## What the task requires
Reading the listing below, count the lines that contain the word "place" and give that count alone.

## Exercise material

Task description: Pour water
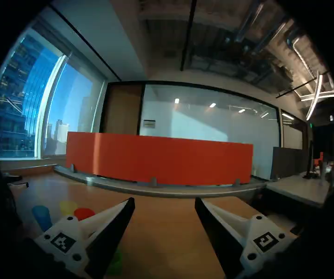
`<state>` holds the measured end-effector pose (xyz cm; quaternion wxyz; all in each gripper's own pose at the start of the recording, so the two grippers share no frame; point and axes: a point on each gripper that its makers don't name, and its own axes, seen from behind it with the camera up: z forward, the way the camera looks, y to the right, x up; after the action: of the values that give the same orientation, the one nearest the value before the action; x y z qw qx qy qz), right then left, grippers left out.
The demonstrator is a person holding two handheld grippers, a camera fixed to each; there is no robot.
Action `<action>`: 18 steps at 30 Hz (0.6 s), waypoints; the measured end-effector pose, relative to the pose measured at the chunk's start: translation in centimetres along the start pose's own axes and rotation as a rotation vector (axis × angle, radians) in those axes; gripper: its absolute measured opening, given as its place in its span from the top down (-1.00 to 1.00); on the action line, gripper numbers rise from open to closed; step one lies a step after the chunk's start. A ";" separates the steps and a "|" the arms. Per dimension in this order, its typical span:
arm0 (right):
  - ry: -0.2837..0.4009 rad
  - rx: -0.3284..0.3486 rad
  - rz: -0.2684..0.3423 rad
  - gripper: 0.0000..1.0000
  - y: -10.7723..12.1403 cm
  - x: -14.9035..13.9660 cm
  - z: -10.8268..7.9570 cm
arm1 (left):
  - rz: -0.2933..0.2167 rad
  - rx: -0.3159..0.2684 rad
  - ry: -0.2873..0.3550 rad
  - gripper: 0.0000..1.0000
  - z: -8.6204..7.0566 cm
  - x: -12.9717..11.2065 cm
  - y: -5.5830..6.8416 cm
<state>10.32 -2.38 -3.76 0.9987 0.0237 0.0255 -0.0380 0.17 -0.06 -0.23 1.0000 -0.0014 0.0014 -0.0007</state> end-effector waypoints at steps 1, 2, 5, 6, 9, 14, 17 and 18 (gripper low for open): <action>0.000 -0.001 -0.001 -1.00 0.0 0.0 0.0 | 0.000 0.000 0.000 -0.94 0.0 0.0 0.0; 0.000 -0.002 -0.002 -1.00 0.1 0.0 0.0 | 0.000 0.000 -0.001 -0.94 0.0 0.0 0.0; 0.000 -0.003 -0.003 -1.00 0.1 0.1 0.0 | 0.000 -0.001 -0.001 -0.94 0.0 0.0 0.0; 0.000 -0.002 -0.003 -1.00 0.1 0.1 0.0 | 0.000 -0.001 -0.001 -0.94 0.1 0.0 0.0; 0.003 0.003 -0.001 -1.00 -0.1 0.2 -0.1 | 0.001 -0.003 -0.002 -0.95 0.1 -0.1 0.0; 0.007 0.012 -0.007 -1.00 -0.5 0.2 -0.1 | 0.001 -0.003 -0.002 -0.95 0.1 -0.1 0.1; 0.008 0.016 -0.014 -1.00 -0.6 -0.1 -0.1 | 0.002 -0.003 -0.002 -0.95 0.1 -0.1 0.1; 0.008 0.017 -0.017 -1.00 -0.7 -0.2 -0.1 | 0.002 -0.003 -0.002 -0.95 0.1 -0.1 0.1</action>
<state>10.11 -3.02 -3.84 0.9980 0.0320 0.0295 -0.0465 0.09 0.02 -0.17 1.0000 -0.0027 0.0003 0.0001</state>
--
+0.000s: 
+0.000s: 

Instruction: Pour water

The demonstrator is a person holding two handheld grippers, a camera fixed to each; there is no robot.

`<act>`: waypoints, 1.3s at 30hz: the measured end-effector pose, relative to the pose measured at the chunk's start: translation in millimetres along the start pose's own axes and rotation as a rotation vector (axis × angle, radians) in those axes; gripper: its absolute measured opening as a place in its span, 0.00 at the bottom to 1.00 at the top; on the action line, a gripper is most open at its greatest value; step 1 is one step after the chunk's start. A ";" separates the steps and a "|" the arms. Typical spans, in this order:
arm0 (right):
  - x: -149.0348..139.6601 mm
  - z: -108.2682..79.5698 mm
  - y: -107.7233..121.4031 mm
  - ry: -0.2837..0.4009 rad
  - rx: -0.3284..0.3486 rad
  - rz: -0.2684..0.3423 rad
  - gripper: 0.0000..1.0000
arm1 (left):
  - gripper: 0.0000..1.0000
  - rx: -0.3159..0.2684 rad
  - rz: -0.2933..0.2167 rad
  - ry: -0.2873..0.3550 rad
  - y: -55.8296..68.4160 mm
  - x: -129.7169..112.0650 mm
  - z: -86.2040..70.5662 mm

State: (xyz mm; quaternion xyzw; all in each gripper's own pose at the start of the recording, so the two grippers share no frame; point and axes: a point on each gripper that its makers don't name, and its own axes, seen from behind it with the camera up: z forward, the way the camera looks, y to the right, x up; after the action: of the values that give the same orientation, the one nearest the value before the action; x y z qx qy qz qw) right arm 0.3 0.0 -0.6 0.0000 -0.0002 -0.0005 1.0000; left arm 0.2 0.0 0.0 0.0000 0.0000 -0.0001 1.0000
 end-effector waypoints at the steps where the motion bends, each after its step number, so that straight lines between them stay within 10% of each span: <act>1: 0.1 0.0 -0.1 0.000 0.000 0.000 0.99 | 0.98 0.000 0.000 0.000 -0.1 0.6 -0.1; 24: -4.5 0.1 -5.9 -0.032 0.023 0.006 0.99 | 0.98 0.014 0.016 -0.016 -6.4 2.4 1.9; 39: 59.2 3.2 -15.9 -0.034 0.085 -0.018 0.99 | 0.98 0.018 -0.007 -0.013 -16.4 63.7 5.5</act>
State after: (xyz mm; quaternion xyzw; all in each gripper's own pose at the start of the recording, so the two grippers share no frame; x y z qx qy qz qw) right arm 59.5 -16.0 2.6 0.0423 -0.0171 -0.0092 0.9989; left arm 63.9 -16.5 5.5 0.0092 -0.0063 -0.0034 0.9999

## Solution to this exercise
2